▽

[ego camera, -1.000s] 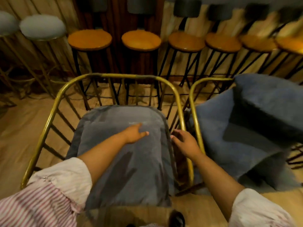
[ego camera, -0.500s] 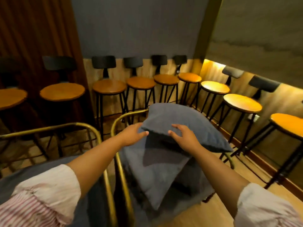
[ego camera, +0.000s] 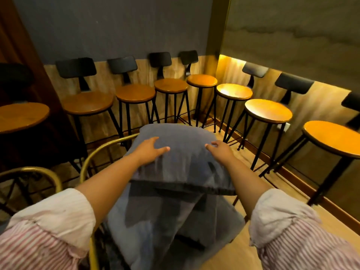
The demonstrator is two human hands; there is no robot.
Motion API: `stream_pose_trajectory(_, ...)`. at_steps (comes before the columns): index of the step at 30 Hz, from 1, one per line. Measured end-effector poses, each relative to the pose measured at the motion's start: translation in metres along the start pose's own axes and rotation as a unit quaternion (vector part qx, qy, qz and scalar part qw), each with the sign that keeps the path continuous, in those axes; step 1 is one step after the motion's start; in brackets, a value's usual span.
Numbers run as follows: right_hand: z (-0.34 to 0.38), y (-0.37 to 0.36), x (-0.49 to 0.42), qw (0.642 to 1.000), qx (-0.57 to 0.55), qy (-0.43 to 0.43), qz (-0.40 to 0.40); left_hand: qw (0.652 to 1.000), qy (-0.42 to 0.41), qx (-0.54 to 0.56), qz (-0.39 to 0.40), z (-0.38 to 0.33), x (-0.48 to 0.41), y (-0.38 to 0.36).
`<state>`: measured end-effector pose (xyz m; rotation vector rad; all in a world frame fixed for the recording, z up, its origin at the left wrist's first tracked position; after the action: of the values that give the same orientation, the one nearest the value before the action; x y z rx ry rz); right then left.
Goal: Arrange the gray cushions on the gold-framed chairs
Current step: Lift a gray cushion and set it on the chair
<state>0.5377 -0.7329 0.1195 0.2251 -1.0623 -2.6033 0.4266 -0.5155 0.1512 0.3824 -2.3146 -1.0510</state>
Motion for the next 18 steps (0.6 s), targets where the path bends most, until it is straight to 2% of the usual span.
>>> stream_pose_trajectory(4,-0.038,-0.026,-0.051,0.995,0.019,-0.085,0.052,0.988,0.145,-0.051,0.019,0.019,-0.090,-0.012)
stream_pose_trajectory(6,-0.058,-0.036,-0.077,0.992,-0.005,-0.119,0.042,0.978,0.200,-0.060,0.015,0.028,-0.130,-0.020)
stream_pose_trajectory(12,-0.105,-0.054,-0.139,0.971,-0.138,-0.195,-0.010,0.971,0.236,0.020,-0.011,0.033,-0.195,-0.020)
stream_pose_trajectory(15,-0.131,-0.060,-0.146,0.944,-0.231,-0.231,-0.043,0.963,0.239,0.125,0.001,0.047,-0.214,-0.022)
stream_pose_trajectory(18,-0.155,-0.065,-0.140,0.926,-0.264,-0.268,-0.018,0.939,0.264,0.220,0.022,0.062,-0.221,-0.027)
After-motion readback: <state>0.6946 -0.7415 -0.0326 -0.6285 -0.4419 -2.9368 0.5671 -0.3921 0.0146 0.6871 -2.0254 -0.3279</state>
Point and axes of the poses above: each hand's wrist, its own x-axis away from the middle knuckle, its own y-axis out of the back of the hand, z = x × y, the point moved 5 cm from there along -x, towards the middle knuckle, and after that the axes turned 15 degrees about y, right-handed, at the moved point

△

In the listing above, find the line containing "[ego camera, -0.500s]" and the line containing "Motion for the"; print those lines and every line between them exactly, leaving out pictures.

_SOLUTION_:
[ego camera, -0.500s] 
[ego camera, +0.000s] 
The demonstrator is two human hands; there is no robot.
Motion API: `stream_pose_trajectory(_, ...)`. at_steps (comes before the columns): index of the step at 30 Hz, from 1, one per line. Measured end-effector poses, each relative to the pose measured at the motion's start: translation in metres along the start pose's own axes and rotation as a unit quaternion (vector part qx, qy, qz and scalar part qw), each with the sign that keeps the path continuous, in those axes; step 1 is one step after the motion's start; in brackets, a value's usual span.
Numbers run as follows: right_hand: z (-0.34 to 0.38), y (-0.37 to 0.36), x (-0.49 to 0.42), qw (0.642 to 1.000), qx (-0.57 to 0.55), qy (-0.43 to 0.43), qz (-0.40 to 0.40); left_hand: qw (0.652 to 1.000), qy (-0.42 to 0.41), qx (-0.54 to 0.56), qz (-0.39 to 0.40), z (-0.38 to 0.33), x (-0.48 to 0.41), y (-0.38 to 0.36).
`<state>`: measured end-effector pose (xyz m; rotation vector rad; all in a world frame fixed for the recording, z up, its origin at the left wrist's first tracked position; after the action: of the values that give the same orientation, the one nearest the value before the action; x y z rx ry rz); right then left.
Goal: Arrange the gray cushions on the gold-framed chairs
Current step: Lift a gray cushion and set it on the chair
<state>0.5377 -0.7329 0.1195 0.2251 -1.0623 -2.6033 0.4266 -0.5155 0.1512 0.3824 -2.3146 -1.0510</state>
Motion for the next 18 steps (0.6 s), targets where the path bends most, until it is straight to 2% of the usual span.

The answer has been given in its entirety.